Recently I was at a WordPress Meetup, a meeting where WordPress users meet and exchange knowledge with each other. A WordPress Meetup is a local meeting for WordPress enthusiasts that is held once in a while.
It was the first time that the WordPress Meetup in Leiden. And it was an immediate success because more than 50 WordPress enthusiasts registered.
Initially, the meeting was planned in a living room in the Stevenshof neighborhood, but due to the great interest, organizers Monique Dubbelman and Rian Rietveld went to De Plek, a pleasant working environment for entrepreneurs and self-employed people in Leiden.
And the participants did not only come from Leiden, but also from The Hague, Amsterdam and even Utrecht.
The meetup Leiden is about to begin! [Photo: Monique Dubbelman]
A piece of history…
Since the beginning of its existence (2003), WordPress has built up a large number of followers. The content management system is for free and everyone can help to improve it. As a result, a large community has been created over the years, and the need to exchange knowledge with each other has also grown.
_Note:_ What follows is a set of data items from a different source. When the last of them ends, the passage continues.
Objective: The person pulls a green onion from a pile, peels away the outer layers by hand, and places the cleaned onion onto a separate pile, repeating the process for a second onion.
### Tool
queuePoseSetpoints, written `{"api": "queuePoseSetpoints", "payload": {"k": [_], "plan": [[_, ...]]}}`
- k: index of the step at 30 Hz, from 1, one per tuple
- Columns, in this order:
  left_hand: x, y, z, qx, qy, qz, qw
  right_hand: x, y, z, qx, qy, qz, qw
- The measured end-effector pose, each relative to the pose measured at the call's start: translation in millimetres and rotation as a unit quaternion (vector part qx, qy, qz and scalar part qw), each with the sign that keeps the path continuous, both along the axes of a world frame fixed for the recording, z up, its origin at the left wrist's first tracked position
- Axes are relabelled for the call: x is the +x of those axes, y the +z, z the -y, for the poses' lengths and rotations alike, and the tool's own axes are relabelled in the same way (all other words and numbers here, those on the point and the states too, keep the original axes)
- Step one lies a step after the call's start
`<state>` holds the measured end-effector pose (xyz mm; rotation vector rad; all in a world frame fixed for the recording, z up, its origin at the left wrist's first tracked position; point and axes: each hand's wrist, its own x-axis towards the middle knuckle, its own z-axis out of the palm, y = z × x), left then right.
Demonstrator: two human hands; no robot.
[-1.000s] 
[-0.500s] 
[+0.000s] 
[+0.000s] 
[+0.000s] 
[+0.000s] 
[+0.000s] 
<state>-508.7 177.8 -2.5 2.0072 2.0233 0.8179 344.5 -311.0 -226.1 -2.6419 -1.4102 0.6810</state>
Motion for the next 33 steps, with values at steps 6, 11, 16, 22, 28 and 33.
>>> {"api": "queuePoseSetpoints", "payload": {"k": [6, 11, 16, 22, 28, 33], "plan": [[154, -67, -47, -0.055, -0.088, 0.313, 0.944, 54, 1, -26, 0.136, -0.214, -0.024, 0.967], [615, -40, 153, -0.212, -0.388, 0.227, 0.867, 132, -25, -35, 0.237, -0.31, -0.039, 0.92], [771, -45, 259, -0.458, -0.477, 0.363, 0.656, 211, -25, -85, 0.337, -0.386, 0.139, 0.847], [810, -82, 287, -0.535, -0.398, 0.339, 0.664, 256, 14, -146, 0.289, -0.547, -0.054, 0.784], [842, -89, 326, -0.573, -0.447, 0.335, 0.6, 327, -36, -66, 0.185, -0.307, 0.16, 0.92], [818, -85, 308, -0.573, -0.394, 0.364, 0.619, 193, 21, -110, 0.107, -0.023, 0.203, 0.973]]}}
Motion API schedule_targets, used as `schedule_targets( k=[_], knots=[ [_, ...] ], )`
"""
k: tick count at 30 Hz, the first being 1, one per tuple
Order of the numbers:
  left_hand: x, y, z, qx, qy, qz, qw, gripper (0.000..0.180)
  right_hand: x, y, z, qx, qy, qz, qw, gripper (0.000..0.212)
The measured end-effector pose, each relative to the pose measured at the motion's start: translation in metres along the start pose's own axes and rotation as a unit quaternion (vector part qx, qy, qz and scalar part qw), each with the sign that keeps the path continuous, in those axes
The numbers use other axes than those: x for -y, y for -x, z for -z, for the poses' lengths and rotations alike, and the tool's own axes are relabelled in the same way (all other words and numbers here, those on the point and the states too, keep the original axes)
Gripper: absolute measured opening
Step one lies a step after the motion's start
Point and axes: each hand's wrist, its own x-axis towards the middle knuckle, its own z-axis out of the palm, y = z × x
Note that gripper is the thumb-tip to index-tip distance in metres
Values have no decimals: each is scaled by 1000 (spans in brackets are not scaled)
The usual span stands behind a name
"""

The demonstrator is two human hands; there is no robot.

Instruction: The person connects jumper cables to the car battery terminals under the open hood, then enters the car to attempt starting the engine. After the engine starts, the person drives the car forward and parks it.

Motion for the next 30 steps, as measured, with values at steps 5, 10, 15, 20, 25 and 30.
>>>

In 2004, the founder of WordPress, Matt Mullenweg, started his first meetup:
Since then, hundreds of meetups have been held all over the world. From Albuquerque in the United States to Udaipur in India. Over the years, there have been around 800 meetups worldwide. A WordPress meetup is announced via the community van WordPress. There you will find an overview of all the cities where meetups take place and you can then register there.
The content of a meetup is quite different. Sometimes a few speakers are invited to tell something about their field of expertise.
But there are also meetups with a workshop, question time or where a new development within WordPress (for example Gutenberg) is discussed or tested. The participants then take their laptop with them and start testing, experimenting, etc. during the meeting.
WordPress Meetup Leiden
Two speakers were invited in Leiden. Eva Westerhoff talked about how to make websites more accessible. She is deaf and knows better than anyone that people like her can have problems visiting websites. That you can’t listen to videos, for example.
Eva told us during the meeting what you, as a website builder, have to pay attention to in order to be able to serve this target group better. She gave tips & tricks that are also good for your SEO. Such as subtitling your videos or using the right color for your website.
Lawyer Janneke Boerman, the founder of MetRechtHelder.nl, told about privacy legislation, and how that affects website owners and web builders. As from 25 May 2018, entrepreneurs will have to comply with the new privacy legislation, which is laid down in the General Data Protection Regulation.
Website builders and website owners must carefully store customer data. Anneke told the audience how best to deal with this and gave good tips.
After the presentations, there was an opportunity to talk to each other during the drink in a relaxed atmosphere. If, for example, you have additional questions for the speakers, this is a good opportunity.
People are listening attentively… [Photo: Monique Dubbelman].
The dates and cities where WordPress meetings are held are listed on the official WordPress website. You first create an account and then you can register for the meetup.
You can also see who else has registered and what their profile is. Be there on time, because such a meetup can be ‘full’ in no time.
In addition, the upcoming (local) WordCamps and Meetups are now also listed on the WordPress dashboard in WP-admin.
Besides the many local meetups, there are also larger events about WordPress, the WordCamps. This is a multi-day meeting that brings together hundreds of WordPressers from around the world once a year.
Dozens of speakers then give presentations about their field of expertise, from security to the latest developments in web development. During this worldwide WordCamp, founder Matt Mullenweg will also be present, who will be telling his annual ‘State of the Word’. In this speech, Matt shares his thoughts and ideas about what has been achieved with WordPress and where it is moving towards in the future.
I personally went to the WordCamp Europe, which was held in 2013 in Leiden. For two days there were many lectures and presentations about WordPress and all its facets. There you met the cream of the WordPress community, including organizations and companies that do things with WordPress.
And that industry has become big. According to Matt Mullenweg, there are now more than 20,000 people who earn their living with WordPress.
These WordCamps are generally for the more experienced WordPress user. During these days there are also meetings, where developers get to work together, the so-called hackathons.
‘But the WordCamps are also for inexperienced visitors,’ says Monique Dubbelman. ‘We are seeing an increase in participants of all kinds, from bloggers to developers. There is usually sufficient offer for all levels.’
WordPress has only been in existence for 15 years, but in that time it has become the most important cms in the world. And it is still growing. Because an increasing number of people are working with WordPress instead of similar systems like Joomla or Drupal.
The popularity is partly due to the WordPress Community; the people who (often selflessly) dedicate themselves to improving and distributing WordPress. On the meetups and WordCamps, they come together. We must continue to cherish that.